After two decades of deferred programs and curtailed buys in key platforms, America’s combat air assets are worn out and spread too thin. The Obama administration and Congress must prioritize recapitalizing these capabilities with robust investment in the next-generation bomber; the F-35 Joint Strike Fighter Program; the KC-46 aerial refueling tanker; F-22 modernization; long-range, low-observable, carrier-based strike platforms; and joint electronic warfare capabilities. Diversified logistics lines, air base resiliency, carrier battle group defenses, vigorous cyber capabilities, strong command and control networks, and robust data links will also be critical enablers for the entire joint force.
Although these capabilities require considerable investments, the price of unpreparedness is even greater. Should the United States find itself underequipped in a future conflict, it simply will not be possible to rapidly design, develop, and field modern weapons systems and their requisite support elements. The assets and associated infrastructure we acquire today will govern the options available to the nation’s decision makers for decades into the future.
Preparing Comprehensively for the Future
Whether in the Asia-Pacific domain or elsewhere, putting US military personnel in harm’s way when alternate means exist for securing national priorities does not typically serve America’s interests. This requires focusing policy and resource priorities on using peaceful avenues to favorably influence other nations. Taking positive and proactive action to shape events on the ground means US leaders must continue to build and maintain alliances with nations that share common interests and will partner to realize mutual regional policy goals.
Air power presents many opportunities for cultivating these associations. Whether conducting training exercises, promoting regional stability through joint operations, or supporting disaster recovery and humanitarian relief efforts, American and allied airmen are uniquely situated to project smart, effective, and positive power. This requires putting work into building enduring relationships over time, not scrambling in a crisis to create them overnight.
Considering that air power can be deployed and sustained through minimal forward troop presence, such cooperative engagement has the advantage of focusing on desired regional effects without many of the liabilities associated with occupation by land forces. Also, given the scale and scope of the Asia-Pacific region, air power’s range and speed enables a discrete number of assets to engage across the theater on a sustained basis. However, these alliances will be successful only if they are built on robust policies underwritten by well-equipped forces. Allies’ commitment to the United States and its interests depends directly on their perceptions regarding American presence, staying power, and resolve.
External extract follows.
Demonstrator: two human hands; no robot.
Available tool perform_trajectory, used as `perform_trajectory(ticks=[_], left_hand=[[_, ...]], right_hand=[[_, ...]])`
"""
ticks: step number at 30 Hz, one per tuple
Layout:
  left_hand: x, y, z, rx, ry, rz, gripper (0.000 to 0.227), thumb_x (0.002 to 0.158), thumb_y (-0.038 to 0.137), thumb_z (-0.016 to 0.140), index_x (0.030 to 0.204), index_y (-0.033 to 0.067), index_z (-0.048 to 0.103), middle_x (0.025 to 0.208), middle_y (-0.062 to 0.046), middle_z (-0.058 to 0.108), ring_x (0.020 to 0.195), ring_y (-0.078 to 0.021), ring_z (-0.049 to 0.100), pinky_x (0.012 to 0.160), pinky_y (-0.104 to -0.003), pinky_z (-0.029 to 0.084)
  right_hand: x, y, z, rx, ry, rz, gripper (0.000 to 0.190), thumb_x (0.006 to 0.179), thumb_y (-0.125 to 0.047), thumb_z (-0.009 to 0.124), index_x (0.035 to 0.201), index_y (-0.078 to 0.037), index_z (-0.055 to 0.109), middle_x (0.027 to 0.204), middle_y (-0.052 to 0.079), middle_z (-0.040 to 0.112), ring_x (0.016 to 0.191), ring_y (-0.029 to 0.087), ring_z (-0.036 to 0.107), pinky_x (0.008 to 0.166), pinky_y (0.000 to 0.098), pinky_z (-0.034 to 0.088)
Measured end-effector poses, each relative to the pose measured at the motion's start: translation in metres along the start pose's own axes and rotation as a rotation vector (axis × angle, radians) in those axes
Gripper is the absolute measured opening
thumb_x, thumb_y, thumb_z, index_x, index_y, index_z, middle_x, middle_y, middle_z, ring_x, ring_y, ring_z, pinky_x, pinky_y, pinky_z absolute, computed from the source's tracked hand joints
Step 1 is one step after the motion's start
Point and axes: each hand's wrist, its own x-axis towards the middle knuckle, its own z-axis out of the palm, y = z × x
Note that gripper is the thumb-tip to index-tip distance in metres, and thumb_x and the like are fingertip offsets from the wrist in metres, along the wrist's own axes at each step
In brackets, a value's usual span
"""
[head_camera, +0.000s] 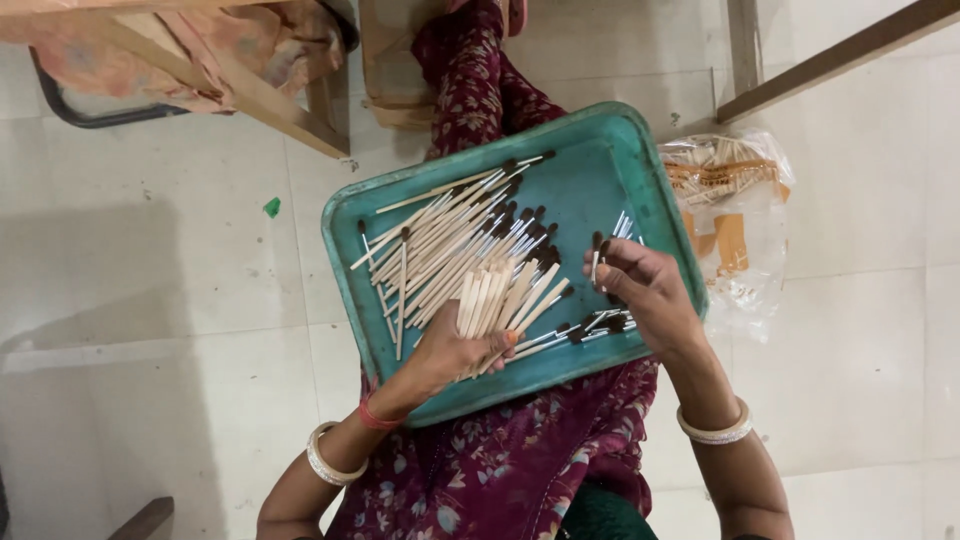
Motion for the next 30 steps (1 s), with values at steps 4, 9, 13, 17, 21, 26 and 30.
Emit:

When cooperation is not possible, US leaders must have the capability and capacity to discourage and ultimately deter potential adversaries from threatening American interests. Whether alone or in concert with allied partners, American air power affords many policy options through its daily missions:
- Airlift and aerial refueling ensure regional and global mobility.
- Intelligence, surveillance, and reconnaissance assets provide critical data to inform the decision-making process.
- Air superiority ensures access throughout the global commons for all US forces.
- The ability to strike anywhere around the globe at will holds targets at risk.
- Nuclear forces provide an umbrella of protection for allied states and US forces.
However, efforts to change the calculus or behavior of potential adversaries are effective only if they are credible. Securing interests through peaceful influence demands robust capability and capacity, including adequate quantity of forces. Failing to make such investments encourages regional instability that may lead to miscalculation and ultimately conflict.
Tyranny of Distance Means Numbers Really Matter
If the United States lacks the necessary force structure to preclude armed conflict, it is questionable whether the US military would be able to prevail in a war. Accordingly, if America’s leaders want to ensure they will be able to peacefully secure interests, they ultimately must consider what it would take to secure such goals through force.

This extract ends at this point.